[THE TASK]: Transcribe exactly the lines that begin the material and continue through the line containing "Camera: 672 x". Leave out whatever follows.

[INFORMATION SUPPLIED]:
[Start of section]
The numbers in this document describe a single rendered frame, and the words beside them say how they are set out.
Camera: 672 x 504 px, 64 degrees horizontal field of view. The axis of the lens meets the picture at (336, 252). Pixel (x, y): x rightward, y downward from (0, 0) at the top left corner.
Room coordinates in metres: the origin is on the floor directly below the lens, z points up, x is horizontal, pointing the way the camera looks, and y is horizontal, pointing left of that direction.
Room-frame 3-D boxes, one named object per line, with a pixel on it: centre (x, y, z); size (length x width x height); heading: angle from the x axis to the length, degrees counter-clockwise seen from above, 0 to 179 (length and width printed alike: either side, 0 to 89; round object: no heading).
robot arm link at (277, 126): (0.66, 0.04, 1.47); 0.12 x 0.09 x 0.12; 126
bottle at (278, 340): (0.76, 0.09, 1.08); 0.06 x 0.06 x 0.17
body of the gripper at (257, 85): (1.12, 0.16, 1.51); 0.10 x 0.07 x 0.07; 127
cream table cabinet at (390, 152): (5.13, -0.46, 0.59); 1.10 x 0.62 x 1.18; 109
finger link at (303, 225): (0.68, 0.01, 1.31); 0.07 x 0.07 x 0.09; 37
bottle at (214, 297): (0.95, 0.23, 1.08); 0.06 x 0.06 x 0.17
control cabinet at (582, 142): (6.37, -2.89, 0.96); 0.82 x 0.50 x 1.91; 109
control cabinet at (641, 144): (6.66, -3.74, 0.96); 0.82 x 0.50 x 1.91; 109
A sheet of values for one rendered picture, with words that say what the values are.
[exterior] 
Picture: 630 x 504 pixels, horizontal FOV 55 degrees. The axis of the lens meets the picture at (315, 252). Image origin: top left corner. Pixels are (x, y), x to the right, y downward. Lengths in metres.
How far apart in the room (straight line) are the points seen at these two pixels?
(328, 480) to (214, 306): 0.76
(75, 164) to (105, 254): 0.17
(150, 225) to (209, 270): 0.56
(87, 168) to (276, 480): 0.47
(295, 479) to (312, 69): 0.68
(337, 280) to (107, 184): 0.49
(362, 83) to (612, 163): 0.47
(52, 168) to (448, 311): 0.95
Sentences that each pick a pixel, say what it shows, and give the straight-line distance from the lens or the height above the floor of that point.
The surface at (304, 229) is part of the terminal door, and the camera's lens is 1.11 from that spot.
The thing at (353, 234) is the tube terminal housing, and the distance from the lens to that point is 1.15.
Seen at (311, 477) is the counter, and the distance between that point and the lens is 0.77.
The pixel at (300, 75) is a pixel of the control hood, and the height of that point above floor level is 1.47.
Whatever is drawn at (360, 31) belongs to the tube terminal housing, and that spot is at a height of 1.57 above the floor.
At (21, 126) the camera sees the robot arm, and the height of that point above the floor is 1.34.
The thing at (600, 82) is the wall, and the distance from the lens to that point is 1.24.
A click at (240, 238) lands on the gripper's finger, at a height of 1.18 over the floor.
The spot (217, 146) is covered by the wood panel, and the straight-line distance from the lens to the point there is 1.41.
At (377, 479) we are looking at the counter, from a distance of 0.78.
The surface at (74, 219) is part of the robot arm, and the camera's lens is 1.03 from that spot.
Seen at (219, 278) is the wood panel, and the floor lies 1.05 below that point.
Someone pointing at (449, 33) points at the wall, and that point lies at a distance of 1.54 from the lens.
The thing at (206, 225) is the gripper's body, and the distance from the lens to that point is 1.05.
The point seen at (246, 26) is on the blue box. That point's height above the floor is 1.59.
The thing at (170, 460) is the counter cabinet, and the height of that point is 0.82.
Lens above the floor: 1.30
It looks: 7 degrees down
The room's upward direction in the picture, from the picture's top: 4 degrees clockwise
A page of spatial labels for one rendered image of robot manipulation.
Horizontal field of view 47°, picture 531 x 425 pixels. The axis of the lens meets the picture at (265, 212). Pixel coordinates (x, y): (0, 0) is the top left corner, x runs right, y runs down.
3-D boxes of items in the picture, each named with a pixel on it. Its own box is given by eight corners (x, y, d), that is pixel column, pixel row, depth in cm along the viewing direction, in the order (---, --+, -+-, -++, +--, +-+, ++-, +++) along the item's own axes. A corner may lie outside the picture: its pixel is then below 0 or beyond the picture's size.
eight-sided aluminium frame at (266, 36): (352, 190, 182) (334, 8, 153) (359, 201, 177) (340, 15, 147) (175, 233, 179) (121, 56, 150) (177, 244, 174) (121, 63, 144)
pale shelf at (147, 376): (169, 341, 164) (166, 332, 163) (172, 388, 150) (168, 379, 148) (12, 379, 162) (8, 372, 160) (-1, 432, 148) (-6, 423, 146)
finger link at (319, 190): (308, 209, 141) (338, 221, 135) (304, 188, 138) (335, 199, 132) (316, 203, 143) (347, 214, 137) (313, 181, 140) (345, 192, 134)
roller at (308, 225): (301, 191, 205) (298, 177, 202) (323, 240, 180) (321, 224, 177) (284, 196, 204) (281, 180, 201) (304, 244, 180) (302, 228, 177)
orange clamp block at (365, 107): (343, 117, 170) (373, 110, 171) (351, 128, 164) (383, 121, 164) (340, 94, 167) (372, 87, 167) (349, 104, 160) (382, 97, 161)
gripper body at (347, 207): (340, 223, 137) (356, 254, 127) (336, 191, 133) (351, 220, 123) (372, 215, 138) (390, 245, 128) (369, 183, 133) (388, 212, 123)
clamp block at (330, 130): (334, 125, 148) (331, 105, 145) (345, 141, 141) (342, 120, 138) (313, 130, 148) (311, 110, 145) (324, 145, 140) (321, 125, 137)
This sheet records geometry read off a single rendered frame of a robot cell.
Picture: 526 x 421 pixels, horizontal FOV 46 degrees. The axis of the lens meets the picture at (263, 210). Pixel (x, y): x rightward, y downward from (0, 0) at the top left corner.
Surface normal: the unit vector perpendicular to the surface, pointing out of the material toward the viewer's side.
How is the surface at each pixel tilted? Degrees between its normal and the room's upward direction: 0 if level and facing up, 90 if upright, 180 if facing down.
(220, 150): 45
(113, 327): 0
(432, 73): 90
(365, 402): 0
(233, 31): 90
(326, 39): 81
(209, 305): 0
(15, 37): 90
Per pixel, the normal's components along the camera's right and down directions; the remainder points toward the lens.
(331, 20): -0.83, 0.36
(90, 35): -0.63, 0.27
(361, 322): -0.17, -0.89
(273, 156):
[End of section]
[SOLUTION FOR THIS PROBLEM]:
The numbers in this document describe a single rendered frame, and the words beside them say how they are set out.
Camera: 672 x 504 px, 64 degrees horizontal field of view. The axis of the lens meets the picture at (336, 252). Pixel (x, y): x rightward, y downward from (0, 0) at the top left corner.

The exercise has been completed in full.